• **Assignment**: Copy out every line of the material below, character for character, apart from the pictures.

• **Supplied data**:
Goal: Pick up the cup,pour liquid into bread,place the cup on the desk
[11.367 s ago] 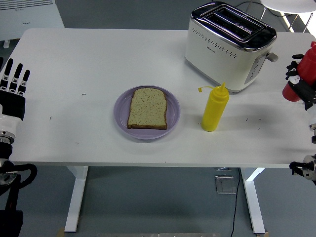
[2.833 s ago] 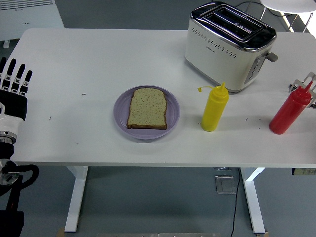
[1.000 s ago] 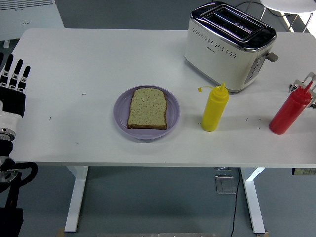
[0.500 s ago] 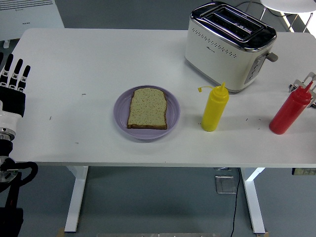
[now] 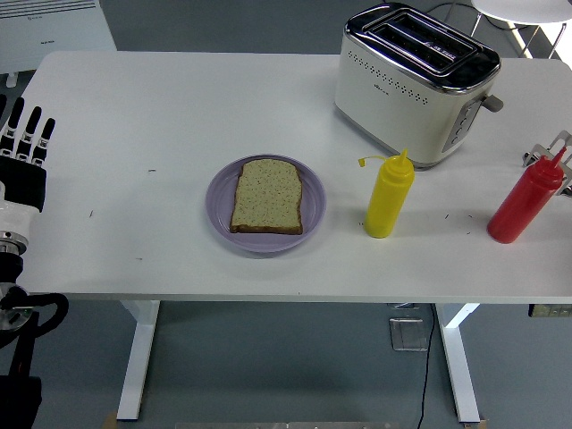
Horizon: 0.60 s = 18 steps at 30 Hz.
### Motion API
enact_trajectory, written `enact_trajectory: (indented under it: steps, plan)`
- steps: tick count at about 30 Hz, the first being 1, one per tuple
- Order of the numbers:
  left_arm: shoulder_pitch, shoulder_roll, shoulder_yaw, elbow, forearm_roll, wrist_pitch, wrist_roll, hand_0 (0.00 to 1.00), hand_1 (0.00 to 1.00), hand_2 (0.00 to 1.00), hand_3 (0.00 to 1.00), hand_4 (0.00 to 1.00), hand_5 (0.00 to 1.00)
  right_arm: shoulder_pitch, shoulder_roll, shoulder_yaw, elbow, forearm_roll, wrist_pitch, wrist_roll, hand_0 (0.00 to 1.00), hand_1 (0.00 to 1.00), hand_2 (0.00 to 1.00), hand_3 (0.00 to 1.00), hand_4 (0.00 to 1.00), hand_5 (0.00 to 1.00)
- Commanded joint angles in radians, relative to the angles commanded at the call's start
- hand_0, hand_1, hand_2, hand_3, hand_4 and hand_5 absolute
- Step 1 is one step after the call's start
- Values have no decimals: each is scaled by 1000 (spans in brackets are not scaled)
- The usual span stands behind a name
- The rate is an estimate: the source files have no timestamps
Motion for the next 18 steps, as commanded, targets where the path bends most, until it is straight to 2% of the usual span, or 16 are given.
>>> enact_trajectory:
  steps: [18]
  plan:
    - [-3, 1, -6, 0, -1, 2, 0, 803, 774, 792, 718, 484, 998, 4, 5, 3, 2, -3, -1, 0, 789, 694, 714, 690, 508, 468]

• **Problem solution**:
Goal: Pick up the cup,pour liquid into bread,place the cup on the desk
[11.367 s ago] 
[2.833 s ago] 
[1.000 s ago] 
[0.500 s ago] 
[now] 
Horizon: 0.60 s = 18 steps at 30 Hz.
### Motion API
enact_trajectory, written `enact_trajectory: (indented under it: steps, plan)`
- steps: tick count at about 30 Hz, the first being 1, one per tuple
- Order of the numbers:
  left_arm: shoulder_pitch, shoulder_roll, shoulder_yaw, elbow, forearm_roll, wrist_pitch, wrist_roll, hand_0 (0.00 to 1.00), hand_1 (0.00 to 1.00), hand_2 (0.00 to 1.00), hand_3 (0.00 to 1.00), hand_4 (0.00 to 1.00), hand_5 (0.00 to 1.00)
  right_arm: shoulder_pitch, shoulder_roll, shoulder_yaw, elbow, forearm_roll, wrist_pitch, wrist_roll, hand_0 (0.00 to 1.00), hand_1 (0.00 to 1.00), hand_2 (0.00 to 1.00), hand_3 (0.00 to 1.00), hand_4 (0.00 to 1.00), hand_5 (0.00 to 1.00)
- Commanded joint angles in radians, relative to the angles commanded at the call's start
- hand_0, hand_1, hand_2, hand_3, hand_4 and hand_5 absolute
- Step 1 is one step after the call's start
- Values have no decimals: each is scaled by 1000 (spans in brackets are not scaled)
- The usual span stands behind a name
- The rate is an estimate: the source files have no timestamps
Motion for the next 18 steps, as commanded, targets where the path bends most, until it is straight to 2% of the usual span, or 16 are given.
>>> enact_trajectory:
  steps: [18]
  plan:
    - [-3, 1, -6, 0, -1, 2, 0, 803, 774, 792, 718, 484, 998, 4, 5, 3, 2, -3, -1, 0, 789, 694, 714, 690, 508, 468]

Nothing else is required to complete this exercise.